To: "pagid at list.clinimmsoc.org" <pagid at list.clinimmsoc.org>
Cc: silvia giliani <silvia.giliani at gmail.com>, Ada Hamosh <ahamosh at mail.jhmi.edu>, Aida Bytyci <abytyci1 at jhmi.edu>



> Hi Howard:

>

> The presence of a significant number of B cells argues against

> defects in V(D)J recombination, which - when causing Omenn - usually

> cause a B-negative variant of the disease.

> I assume NK cells were present (based on sum of CD3 and CD19

> percentage). If so, I would explore hypomorphic IL7R defects first.

> CD3 chain defects have not been associated with Omenn yet, however

> that is also a possibility. The phenotype with extremely reduced CD8

> makes in fact think of ZAP-70 deficiency but it is true that mitogens

> are too good for a ZAP-70 deficiency.

>

> Both my group and Chaim Roifman have reported on patients with RMRP

> mutations who lacked CD8+ T cells, and Omenn syndrome has been

> previously described in patients with RMRP mutations. Importantly,

> some of these patients with RMRP mutations and severe CD8 lymphopenia

> did NOT have the skeletal features of cartilage hair hypoplasia (see

> Kavadas et al, JACI 2008).

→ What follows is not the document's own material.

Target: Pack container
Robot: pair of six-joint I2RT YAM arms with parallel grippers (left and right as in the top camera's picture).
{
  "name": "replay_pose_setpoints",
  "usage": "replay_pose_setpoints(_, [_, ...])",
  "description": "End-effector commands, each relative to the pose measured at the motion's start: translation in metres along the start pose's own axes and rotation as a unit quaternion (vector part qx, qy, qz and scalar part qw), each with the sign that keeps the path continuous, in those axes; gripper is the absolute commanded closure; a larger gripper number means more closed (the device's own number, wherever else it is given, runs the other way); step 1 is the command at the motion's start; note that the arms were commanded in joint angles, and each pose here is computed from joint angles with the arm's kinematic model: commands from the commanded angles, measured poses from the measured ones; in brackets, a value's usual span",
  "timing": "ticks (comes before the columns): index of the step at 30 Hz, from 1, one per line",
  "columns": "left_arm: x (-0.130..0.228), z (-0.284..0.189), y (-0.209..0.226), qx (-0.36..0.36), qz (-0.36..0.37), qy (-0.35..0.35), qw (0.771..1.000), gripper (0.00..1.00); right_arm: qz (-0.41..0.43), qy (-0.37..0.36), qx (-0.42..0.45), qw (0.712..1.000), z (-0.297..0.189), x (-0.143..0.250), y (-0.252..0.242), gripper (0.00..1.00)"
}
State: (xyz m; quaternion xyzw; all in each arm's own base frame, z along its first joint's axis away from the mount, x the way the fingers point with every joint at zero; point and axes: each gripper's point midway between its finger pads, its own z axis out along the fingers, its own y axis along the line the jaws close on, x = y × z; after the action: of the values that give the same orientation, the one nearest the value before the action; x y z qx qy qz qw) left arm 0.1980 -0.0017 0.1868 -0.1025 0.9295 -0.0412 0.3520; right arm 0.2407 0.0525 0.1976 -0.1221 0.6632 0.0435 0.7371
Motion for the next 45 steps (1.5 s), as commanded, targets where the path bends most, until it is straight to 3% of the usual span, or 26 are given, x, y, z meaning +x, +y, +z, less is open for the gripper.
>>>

This possibility should also be explored.

>

> What is rather unusual for Omenn is the relatively high proportion of

> naïve T cells (in almost all cases of true Omenn I have seen, 90% or

> more of the T cells were CD45R0+). Also, the presence of Hassall's

> corpuscles in the thymus (albeit in reduced number) is not typical of

> Omenn. Was response to antigens tested before death? Were there any T

> cell infiltrates in target tissues at autopsy? (this would be a sine

> qua non in Omenn). Lastly, any evidence for autoantibodies and true

> autoimmune manifestations?

>

>

> Silvia Giliani, from my former group in Brescia, would be able to

> analyze Omenn-associated gene defects and perhaps use homozygosity

> mapping first to rule out some of them. I am cc:ing her here. Feel

> free to contact her and/or me, if you wish.

>

> Best regards

>

> Gigi

>

>

> Luigi D. Notarangelo, M.D.

> Jeffrey Modell Chair of Pediatric Immunology Research in Boston

> Director, Research and Molecular Diagnosis Program on Primary Immunodeficiencies

> Division of Immunology, Children's Hospital

> Professor of Pediatrics and Pathology, Harvard Medical School

> Karp Building, 9th floor, Rm 09210

> 1 Blackfan Circle

> Boston, MA 02115

> USA

>

> (tel) (617)-919-2276

> (fax) (617)-730-0709

>

>

> Secretary: Luisa Raleza

> email: luisa.raleza at childrens.harvard.edu

>

>

>

>

> On 2/25/10 2:54 PM, "Howard M Lederman" <hlederm1 at jhmi.edu> wrote:

>

> I saw a puzzling pt with diffuse congenital erythroderma/ichthyosis

> (colloidion baby?); pseudomonas sepsis at age 2 months; died at age 3

> mos with disseminated CMV (lungs, liver, lymph nodes). Oriental

> consanguinious parents.

>

> ALC about 2500; CD3 59%, CD4 57% (1318/cu mm), CD8 2%, CD19 19%

>

> 74% of CD3 cells were CD45RO+/HLADR+

>

> 76% of CD3 cells were CD45RO+/CD25+

>

> Mitogens: Unstim 265; PHA 35,120; ConA 39,275

>

> IgG 465, IgA 19, IgM 17, IgE 10,210; multiple oligoclonal bands on IFE

>

> At autopsy - hypoplastic thymus with few Hassall's corpuscles; lymph

> nodes depleted of lymphocytes

>

> The low CD8 count made me think of Zap-70 deficiency but I thought

> that her mitogen responses were too good to fit.

>

> Otherwise, the picture looked like Ommen syndrome, but the RAG-1 and

> RAG-2 mutation sequences were normal.

>

>

>

> We would like to get a genetic dx since this is a young family who

> wishes to have more children.

>

> Does anyone have a suggestion as to the next genes to sequence?

>

>

>

> Howard

>

> Howard M. Lederman, M.D., Ph.D.

> Professor of Pediatrics, Medicine and Pathology

> Division of Pediatric Allergy and Immunology

> Johns Hopkins Hospital - CMSC 1102

> 600 N. Wolfe Street

> Baltimore, MD 21287-3923

> Phone: 410-955-5883

> Fax: 410-955-0229

> Email: Hlederm1 at jhem.jhmi.edu

>

> WARNING: E-mail sent over the Internet is not secure.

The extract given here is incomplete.